Politechnika Wrocławska, Wydział Podstawowych Problemów Techniki, Katedra Inżynierii Biomedycznej, Wybrzeże Wyspiańskiego 27, 50-370 Wrocław, Poland.
Non-self Recognition in Fungi, Institut de Biochimie et de Génétique Cellulaire, UMR 5095 CNRS, Université de Bordeaux, 1 Rue Camille Saint Saëns, 33077 Bordeaux CEDEX, France.
J Mol Biol. 2020 Nov 20;432(23):6005-6027. doi: 10.1016/j.jmb.2020.10.004. Epub 2020 Oct 13.

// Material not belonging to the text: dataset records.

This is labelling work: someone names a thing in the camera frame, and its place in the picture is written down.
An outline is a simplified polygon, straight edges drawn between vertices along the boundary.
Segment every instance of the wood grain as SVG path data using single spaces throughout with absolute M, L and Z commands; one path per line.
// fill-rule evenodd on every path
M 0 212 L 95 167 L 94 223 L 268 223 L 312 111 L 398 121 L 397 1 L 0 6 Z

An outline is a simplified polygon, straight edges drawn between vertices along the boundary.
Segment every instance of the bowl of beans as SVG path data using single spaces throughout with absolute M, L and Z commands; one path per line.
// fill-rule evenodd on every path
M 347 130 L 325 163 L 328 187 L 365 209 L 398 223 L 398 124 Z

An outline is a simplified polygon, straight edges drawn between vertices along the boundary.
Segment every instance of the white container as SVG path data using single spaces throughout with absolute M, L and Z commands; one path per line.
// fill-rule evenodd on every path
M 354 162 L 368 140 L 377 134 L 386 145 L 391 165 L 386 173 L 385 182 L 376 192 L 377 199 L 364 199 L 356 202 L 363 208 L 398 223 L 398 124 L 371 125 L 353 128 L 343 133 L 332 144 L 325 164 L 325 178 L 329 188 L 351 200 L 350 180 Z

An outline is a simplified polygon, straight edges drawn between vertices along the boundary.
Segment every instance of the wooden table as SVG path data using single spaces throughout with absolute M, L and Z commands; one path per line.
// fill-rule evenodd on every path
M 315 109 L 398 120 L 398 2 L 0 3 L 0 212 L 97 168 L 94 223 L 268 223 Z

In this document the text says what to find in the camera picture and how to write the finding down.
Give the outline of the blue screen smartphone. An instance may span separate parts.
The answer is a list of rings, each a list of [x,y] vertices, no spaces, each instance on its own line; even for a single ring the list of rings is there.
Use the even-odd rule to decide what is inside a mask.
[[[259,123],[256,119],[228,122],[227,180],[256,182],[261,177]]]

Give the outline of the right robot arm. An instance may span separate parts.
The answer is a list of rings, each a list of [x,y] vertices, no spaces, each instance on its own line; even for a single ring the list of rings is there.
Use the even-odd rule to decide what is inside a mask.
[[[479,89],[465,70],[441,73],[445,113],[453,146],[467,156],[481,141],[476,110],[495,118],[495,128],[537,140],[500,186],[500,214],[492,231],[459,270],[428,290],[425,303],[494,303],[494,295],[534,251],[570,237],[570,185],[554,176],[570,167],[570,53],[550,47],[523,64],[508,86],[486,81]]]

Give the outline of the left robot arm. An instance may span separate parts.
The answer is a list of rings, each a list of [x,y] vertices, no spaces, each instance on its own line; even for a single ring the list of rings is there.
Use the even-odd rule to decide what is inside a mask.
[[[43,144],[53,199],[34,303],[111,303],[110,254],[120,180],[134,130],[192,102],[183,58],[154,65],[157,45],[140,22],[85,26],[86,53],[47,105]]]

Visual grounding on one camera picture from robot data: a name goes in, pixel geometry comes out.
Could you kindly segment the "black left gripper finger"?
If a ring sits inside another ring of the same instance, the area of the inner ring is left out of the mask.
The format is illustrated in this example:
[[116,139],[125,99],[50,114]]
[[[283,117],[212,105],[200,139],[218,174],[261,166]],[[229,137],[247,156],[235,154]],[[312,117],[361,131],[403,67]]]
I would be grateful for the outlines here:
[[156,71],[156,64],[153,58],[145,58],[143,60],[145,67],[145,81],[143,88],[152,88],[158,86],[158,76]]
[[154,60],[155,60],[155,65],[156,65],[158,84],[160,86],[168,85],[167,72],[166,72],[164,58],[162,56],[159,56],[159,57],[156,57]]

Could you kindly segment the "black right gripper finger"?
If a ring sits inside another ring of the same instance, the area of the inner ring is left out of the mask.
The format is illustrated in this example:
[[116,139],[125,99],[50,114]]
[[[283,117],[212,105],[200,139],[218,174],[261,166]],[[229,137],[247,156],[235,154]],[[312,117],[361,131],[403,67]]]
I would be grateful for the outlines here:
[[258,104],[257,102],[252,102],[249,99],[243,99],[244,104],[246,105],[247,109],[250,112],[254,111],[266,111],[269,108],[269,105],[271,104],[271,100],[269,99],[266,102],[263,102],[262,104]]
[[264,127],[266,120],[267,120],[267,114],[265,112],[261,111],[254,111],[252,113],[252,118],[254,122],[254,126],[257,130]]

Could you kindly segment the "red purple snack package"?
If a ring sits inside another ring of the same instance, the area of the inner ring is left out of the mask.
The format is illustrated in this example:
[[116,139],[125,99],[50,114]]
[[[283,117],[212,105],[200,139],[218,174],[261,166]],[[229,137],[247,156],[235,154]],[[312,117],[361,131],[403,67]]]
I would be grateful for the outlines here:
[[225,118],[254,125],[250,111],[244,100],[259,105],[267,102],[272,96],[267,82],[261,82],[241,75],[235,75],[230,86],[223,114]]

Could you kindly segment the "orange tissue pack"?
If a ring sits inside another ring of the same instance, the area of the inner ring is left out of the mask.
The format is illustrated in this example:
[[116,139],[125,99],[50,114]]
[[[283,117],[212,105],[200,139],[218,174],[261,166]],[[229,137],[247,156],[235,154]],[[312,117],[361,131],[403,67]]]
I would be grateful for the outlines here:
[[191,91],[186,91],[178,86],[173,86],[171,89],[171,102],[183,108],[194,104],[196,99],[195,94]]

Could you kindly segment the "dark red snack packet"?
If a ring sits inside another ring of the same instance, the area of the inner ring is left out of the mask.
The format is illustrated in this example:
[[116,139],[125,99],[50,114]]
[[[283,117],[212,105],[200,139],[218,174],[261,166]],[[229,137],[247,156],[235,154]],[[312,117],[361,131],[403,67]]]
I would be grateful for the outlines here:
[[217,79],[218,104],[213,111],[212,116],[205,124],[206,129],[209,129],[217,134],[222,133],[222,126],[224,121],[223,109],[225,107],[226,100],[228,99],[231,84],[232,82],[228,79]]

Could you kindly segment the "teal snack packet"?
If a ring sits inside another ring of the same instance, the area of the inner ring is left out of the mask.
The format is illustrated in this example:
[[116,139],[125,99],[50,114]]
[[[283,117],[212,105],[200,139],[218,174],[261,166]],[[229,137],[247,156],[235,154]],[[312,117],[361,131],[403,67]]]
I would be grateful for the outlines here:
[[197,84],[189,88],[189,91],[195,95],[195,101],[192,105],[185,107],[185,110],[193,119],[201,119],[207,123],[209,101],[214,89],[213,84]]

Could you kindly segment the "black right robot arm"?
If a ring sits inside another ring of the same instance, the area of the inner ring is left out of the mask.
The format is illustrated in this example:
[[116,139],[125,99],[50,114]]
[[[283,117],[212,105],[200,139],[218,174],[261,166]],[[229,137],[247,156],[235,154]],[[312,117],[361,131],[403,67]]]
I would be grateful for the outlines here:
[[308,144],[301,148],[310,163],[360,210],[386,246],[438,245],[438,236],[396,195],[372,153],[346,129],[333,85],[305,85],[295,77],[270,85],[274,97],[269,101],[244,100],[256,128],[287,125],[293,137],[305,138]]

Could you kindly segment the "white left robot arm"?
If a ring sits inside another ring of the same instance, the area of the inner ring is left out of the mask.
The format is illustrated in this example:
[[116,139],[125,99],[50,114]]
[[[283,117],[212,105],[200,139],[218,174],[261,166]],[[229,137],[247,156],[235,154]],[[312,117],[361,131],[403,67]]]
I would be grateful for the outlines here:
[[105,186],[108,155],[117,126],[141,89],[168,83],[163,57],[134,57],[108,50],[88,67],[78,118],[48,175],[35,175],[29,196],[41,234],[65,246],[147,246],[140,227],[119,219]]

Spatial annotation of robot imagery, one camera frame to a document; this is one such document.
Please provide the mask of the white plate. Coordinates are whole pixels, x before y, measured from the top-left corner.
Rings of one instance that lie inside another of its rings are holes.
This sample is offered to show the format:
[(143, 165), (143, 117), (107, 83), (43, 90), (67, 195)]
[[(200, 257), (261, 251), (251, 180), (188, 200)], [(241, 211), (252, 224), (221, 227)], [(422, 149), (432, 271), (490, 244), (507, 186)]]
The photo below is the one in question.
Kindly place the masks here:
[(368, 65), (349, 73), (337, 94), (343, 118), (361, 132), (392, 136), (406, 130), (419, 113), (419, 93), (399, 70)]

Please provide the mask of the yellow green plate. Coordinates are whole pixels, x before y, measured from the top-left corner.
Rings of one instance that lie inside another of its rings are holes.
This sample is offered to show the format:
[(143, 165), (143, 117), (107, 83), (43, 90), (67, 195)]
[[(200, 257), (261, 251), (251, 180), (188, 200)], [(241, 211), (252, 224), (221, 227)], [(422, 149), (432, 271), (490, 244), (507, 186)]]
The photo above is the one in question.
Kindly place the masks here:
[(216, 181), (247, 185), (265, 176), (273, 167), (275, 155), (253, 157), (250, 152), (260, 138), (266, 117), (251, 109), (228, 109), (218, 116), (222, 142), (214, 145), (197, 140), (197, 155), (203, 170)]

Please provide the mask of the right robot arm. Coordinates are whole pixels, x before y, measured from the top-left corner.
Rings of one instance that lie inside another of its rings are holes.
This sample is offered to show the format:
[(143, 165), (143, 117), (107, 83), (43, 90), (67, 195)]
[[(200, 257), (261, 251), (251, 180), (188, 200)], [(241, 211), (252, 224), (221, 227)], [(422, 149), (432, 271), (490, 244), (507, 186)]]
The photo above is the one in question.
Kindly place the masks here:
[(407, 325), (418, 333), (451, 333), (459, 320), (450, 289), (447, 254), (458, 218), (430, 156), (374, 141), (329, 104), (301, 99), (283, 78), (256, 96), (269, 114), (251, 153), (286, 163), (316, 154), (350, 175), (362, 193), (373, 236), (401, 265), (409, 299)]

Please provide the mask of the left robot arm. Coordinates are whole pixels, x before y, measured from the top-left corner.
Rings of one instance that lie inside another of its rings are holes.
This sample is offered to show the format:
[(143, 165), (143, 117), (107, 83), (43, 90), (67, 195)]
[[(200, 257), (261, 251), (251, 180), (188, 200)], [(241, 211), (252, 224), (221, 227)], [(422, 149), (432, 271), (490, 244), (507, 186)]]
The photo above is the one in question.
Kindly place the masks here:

In filamentous fungi, amyloid signaling sequences allow Nod-like receptors (NLRs) to activate downstream cell-death inducing proteins with HeLo and HeLo-like (HELL) domains and amyloid RHIM and RHIM-related motifs control immune defense pathways in mammals and flies. Herein, we show bioinformatically that analogous amyloid signaling motifs exist in bacteria. These short motifs are found at the N terminus of NLRs and at the C terminus of proteins with a domain we term BELL. The corresponding NLR and BELL proteins are encoded by adjacent genes. We identify 10 families of such bacterial amyloid signaling sequences (BASS), one of which (BASS3) is homologous to RHIM and a fungal amyloid motif termed PP. BASS motifs occur nearly exclusively in bacteria forming multicellular structures (mainly in Actinobacteria and Cyanobacteria). We analyze experimentally a subset of seven of these motifs (from the most common BASS1 family and the RHIM-related BASS3 family) and find that these sequences form fibrils in vitro. Using a fungal in vivo model, we show that all tested BASS-motifs form prions and that the NLR-side motifs seed prion-formation of the corresponding BELL-side motif. We find that BASS3 motifs show partial prion cross-seeding with mammalian RHIM and fungal PP-motifs and that proline mutations on key positions of the BASS3 core motif, conserved in RHIM and PP-motifs, abolish prion formation. This work expands the paradigm of prion amyloid signaling to multicellular prokaryotes and suggests a long-term evolutionary conservation of these motifs from bacteria, to fungi and animals.
在丝状真菌中,淀粉样信号序列允许 Nod 样受体 (NLRs) 通过 HeLo 和 HeLo 样 (HELL) 结构域激活下游诱导细胞死亡的蛋白质,而在哺乳动物和果蝇中,淀粉样 RHIM 和 RHIM 相关基序控制免疫防御途径。在此,我们通过生物信息学方法表明,类似的淀粉样信号基序也存在于细菌中。这些短基序位于 NLR 的 N 端和我们称为 BELL 的结构域的 C 端。相应的 NLR 和 BELL 蛋白由相邻基因编码。我们确定了 10 种此类细菌淀粉样信号序列(BASS),其中一种(BASS3)与 RHIM 和一种真菌淀粉样基序 PP 同源。BASS 基序几乎仅存在于形成多细胞结构的细菌中(主要在放线菌和蓝细菌中)。我们实验分析了这 7 个基序中的一部分(来自最常见的 BASS1 家族和与 RHIM 相关的 BASS3 家族),并发现这些序列在体外形成纤维。使用真菌体内模型,我们表明所有测试的 BASS 基序都形成朊病毒,并且 NLR 侧基序为相应的 BELL 侧基序的朊病毒形成提供种子。我们发现 BASS3 基序与哺乳动物 RHIM 和真菌 PP 基序具有部分朊病毒交叉播种,并且在 RHIM 和 PP 基序中保守的 BASS3 核心基序的关键位置的脯氨酸突变会破坏朊病毒的形成。这项工作将朊病毒淀粉样信号的范例扩展到多细胞原核生物,并表明这些基序从细菌、真菌到动物的长期进化保守。